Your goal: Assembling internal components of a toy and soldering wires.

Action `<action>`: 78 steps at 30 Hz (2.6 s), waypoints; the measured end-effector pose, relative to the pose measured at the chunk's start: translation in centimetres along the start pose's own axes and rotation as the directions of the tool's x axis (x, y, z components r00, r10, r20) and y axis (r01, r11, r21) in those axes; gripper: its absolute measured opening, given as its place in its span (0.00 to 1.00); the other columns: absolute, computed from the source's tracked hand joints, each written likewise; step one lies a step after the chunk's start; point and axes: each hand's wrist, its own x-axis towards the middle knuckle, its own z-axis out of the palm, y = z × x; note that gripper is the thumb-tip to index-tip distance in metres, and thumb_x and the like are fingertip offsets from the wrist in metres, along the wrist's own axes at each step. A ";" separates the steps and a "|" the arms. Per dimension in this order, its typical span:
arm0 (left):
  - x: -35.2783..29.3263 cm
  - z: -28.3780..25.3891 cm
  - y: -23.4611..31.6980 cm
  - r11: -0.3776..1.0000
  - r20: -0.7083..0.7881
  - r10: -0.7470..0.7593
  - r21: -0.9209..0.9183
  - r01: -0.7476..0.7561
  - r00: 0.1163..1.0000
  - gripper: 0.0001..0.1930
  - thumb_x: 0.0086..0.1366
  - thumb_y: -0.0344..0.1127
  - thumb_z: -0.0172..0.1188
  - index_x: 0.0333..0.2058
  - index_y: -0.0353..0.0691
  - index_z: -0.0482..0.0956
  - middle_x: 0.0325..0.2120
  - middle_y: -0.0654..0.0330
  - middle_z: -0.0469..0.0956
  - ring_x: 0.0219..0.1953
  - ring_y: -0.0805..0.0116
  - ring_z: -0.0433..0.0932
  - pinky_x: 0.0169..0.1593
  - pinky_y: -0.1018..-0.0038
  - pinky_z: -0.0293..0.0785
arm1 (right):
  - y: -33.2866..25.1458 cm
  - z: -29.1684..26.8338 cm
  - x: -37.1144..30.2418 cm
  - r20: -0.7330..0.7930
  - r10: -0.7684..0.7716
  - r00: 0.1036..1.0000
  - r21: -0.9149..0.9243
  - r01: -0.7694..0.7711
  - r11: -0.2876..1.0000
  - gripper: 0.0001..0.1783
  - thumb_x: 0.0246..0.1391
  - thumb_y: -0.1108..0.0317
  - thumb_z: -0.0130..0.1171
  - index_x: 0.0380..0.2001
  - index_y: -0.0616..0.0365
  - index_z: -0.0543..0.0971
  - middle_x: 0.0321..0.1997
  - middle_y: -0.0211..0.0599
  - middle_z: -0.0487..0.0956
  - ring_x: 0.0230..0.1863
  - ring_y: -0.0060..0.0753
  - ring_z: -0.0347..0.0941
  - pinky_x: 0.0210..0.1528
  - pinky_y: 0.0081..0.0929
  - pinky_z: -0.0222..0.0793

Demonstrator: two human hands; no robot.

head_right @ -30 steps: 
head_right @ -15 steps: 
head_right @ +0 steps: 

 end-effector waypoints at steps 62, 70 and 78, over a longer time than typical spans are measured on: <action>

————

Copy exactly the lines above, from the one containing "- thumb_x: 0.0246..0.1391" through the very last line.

  - thumb_x: 0.0246..0.1391
  - thumb_y: -0.1108..0.0317
  - thumb_z: -0.0130..0.1171
  - index_x: 0.0380..0.2001
  - index_y: -0.0616..0.0365
  - index_z: -0.0543..0.0971
  - middle_x: 0.0321..0.1997
  - middle_y: -0.0211..0.0599
  - middle_z: -0.0487..0.0956
  - ring_x: 0.0230..0.1863
  - ring_y: -0.0060..0.0753
  - ring_z: -0.0347..0.0941
  - pinky_x: 0.0210..0.1528
  - pinky_y: 0.0081..0.0929
  - pinky_z: -0.0222..0.0793

Demonstrator: two human hands; no robot.

head_right @ -30 steps: 
head_right @ -15 steps: 
head_right @ +0 steps: 

 end-effector waypoints at steps 62, 70 and 78, over a longer time than typical spans are measured on: <action>

The answer given above is the complete response.